Input below:

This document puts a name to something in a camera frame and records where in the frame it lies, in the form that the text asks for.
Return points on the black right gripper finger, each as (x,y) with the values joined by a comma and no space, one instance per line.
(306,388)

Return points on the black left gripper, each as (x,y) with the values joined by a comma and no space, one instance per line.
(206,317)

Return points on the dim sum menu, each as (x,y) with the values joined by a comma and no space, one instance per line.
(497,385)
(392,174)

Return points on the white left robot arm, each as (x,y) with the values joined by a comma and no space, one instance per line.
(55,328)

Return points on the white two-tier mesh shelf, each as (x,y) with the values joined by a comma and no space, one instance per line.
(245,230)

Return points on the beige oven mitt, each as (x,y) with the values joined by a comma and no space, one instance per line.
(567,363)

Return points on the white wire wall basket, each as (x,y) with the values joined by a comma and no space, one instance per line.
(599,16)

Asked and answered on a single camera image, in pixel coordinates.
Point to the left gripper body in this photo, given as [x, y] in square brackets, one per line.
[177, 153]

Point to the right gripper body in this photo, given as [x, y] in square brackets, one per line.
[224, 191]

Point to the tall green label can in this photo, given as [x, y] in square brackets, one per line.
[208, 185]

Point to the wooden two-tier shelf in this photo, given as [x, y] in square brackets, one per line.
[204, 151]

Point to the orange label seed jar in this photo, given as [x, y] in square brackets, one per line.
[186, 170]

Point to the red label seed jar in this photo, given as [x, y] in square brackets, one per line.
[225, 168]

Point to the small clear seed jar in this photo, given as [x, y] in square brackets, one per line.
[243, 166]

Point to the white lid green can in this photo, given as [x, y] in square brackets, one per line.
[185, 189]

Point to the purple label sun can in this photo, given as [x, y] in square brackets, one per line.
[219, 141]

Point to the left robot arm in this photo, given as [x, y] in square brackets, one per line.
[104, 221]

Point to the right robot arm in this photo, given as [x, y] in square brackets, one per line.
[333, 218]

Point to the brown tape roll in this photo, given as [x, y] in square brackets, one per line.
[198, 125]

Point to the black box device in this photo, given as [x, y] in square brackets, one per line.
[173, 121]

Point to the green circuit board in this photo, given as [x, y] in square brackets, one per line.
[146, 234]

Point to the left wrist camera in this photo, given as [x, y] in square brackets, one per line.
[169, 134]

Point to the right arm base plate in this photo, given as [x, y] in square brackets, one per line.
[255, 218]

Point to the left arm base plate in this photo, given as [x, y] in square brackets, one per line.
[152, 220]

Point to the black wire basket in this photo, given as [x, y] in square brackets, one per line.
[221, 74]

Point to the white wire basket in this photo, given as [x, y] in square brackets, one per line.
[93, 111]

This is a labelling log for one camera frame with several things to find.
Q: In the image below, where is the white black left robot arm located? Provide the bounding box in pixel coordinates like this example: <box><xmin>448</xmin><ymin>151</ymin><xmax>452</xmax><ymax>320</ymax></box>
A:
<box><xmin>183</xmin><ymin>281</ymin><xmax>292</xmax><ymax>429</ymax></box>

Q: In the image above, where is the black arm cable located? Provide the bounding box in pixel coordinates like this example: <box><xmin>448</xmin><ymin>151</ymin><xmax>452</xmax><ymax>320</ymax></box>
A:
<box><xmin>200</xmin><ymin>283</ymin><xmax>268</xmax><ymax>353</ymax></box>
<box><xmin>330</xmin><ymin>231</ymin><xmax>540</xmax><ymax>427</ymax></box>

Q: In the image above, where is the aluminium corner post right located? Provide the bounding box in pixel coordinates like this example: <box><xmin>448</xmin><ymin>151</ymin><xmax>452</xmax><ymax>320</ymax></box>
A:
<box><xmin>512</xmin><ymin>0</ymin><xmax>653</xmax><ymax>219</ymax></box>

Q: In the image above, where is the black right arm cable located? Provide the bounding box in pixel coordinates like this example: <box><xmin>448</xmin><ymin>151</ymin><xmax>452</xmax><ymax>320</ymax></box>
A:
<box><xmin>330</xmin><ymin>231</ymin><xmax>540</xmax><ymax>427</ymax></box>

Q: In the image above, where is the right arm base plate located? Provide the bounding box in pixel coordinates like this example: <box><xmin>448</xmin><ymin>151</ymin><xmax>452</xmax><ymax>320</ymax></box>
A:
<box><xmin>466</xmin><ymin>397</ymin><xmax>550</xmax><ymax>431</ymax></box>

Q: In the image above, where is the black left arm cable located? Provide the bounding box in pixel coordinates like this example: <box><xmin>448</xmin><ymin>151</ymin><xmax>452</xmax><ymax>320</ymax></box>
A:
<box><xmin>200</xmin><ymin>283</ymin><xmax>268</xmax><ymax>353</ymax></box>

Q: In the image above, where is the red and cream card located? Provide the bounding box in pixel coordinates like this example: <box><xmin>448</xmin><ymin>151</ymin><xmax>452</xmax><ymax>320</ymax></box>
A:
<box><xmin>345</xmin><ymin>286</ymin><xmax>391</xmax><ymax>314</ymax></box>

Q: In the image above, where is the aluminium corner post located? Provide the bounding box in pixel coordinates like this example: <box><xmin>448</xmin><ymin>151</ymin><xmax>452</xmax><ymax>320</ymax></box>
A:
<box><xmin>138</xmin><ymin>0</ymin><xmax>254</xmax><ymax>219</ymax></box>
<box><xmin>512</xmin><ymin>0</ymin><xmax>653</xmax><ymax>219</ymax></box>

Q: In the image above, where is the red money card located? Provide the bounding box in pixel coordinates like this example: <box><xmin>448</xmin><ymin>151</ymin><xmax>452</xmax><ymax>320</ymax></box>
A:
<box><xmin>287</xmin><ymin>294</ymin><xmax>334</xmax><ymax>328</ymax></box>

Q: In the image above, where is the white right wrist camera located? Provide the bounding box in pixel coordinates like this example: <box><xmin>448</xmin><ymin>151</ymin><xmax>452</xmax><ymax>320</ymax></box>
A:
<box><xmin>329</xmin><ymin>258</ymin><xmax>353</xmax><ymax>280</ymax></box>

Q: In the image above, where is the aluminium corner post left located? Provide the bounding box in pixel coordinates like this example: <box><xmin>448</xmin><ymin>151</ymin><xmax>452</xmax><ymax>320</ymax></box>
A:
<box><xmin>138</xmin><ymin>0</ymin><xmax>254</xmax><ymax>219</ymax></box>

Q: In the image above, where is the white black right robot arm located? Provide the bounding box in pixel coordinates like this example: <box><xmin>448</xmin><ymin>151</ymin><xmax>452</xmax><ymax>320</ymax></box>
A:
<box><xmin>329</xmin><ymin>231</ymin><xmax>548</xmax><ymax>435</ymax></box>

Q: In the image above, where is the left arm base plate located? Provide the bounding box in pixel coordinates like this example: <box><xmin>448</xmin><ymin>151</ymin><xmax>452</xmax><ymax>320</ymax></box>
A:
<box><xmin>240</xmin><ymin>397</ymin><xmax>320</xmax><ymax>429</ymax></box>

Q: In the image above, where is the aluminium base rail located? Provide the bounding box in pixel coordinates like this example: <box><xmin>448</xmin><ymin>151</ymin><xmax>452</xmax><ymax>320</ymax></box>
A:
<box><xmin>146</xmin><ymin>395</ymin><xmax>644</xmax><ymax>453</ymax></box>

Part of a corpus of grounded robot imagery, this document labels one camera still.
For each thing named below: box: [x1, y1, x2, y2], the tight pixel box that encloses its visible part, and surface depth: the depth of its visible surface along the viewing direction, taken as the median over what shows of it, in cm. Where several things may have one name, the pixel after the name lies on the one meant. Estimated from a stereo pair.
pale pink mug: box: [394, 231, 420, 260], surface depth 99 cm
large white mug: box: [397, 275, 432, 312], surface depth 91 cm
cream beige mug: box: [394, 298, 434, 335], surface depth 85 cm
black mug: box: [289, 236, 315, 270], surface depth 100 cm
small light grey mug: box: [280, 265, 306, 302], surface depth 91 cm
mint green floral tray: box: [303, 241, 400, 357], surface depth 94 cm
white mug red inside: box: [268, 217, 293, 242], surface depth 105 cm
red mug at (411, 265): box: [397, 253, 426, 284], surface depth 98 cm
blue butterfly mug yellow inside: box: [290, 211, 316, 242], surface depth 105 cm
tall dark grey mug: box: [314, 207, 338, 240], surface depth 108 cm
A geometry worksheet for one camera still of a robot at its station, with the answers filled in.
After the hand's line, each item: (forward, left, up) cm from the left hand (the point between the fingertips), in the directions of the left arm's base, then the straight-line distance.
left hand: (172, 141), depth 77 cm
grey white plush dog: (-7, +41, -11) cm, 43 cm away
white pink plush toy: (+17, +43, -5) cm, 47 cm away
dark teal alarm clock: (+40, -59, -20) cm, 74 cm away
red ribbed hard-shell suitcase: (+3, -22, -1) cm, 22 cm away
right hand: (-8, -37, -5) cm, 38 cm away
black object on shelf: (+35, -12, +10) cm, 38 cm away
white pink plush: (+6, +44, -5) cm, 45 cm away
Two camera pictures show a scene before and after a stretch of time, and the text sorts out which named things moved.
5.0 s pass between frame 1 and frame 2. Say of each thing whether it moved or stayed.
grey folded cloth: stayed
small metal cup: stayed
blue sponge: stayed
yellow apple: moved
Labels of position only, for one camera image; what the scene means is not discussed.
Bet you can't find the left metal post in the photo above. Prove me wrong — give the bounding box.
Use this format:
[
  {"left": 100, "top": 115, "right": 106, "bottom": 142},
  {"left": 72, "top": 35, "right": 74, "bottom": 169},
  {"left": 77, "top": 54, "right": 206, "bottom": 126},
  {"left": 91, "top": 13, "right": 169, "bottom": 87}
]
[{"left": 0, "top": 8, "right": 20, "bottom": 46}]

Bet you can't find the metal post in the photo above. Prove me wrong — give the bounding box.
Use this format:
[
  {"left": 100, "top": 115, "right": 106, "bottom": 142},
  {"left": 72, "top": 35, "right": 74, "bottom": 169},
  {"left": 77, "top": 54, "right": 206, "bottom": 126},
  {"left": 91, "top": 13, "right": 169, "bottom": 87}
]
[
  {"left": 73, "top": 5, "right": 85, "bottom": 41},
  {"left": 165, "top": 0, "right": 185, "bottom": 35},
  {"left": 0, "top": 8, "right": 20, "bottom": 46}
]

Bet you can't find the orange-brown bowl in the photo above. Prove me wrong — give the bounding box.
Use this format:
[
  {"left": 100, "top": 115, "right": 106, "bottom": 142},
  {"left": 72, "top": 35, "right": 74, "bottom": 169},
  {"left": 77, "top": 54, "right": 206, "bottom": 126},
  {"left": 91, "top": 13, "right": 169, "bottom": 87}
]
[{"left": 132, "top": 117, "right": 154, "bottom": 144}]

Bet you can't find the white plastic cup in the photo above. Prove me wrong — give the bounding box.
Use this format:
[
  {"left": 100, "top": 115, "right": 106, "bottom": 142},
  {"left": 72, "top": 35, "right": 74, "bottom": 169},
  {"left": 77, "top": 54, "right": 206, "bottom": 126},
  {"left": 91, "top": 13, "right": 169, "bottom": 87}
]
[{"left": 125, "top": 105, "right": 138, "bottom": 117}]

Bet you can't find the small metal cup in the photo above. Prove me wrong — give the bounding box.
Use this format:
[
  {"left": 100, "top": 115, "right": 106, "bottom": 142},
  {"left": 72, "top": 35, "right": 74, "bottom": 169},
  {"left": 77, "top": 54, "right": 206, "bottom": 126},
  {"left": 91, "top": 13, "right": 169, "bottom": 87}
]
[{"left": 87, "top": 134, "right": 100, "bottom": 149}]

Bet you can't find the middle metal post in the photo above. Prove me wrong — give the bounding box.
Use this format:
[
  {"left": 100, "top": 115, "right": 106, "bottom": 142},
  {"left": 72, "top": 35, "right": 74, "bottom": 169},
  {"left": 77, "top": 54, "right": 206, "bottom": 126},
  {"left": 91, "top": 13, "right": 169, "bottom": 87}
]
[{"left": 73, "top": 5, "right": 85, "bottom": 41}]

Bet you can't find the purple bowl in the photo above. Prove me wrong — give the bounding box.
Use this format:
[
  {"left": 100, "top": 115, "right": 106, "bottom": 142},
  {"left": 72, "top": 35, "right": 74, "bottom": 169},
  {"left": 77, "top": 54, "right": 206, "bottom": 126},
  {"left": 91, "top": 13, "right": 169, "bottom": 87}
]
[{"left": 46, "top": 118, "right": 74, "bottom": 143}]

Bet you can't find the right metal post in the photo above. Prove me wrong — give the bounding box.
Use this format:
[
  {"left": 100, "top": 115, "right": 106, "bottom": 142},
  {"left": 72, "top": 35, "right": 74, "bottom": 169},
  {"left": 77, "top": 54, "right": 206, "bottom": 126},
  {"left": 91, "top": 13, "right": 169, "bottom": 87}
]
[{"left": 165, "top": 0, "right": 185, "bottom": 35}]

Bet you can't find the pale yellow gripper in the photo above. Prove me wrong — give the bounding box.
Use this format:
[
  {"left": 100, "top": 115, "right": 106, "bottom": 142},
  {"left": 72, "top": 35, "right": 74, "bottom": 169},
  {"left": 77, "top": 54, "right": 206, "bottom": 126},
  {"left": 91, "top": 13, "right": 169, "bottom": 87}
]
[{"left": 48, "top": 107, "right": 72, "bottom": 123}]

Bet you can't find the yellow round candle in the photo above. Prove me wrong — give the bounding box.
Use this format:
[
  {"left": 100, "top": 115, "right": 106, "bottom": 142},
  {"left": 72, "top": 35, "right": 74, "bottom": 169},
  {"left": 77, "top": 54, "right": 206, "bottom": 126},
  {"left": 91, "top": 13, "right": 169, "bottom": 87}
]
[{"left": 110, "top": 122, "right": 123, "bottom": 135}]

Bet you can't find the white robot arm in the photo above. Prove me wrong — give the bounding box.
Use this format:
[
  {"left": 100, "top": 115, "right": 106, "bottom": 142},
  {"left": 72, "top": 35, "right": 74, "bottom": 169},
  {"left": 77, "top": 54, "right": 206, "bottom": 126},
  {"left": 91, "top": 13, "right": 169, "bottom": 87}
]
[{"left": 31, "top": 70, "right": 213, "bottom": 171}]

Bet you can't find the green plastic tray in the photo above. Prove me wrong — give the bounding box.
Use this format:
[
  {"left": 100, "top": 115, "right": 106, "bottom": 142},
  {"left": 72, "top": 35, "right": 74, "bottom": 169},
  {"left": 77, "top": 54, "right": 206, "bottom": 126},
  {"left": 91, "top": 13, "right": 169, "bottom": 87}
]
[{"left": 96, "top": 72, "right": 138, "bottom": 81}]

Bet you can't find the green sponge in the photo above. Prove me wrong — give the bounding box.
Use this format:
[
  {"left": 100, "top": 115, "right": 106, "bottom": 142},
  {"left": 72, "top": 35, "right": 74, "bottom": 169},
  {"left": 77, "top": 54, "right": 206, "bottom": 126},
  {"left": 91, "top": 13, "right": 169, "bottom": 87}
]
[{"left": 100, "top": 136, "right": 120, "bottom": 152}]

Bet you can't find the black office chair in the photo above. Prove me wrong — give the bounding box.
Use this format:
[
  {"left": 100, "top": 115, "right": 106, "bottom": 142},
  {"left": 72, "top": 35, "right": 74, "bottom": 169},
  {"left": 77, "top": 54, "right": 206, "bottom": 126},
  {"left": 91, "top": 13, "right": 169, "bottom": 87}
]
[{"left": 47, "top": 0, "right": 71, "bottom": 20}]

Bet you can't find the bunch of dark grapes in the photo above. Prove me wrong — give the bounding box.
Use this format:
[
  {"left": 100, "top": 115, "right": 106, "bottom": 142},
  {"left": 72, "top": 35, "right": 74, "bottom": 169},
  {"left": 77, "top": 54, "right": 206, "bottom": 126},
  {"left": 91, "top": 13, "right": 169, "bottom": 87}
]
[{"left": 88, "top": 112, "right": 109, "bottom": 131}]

End of Input.

Within the records, filter for lines that contain the word "moved" and show each one.

— Answer —
Two camera pictures show a scene before and after a stretch of time, and the text sorts out which named things moved.
5.0 s pass between frame 1 and frame 2. Say of each thing whether it moved or stayed.
yellow apple: moved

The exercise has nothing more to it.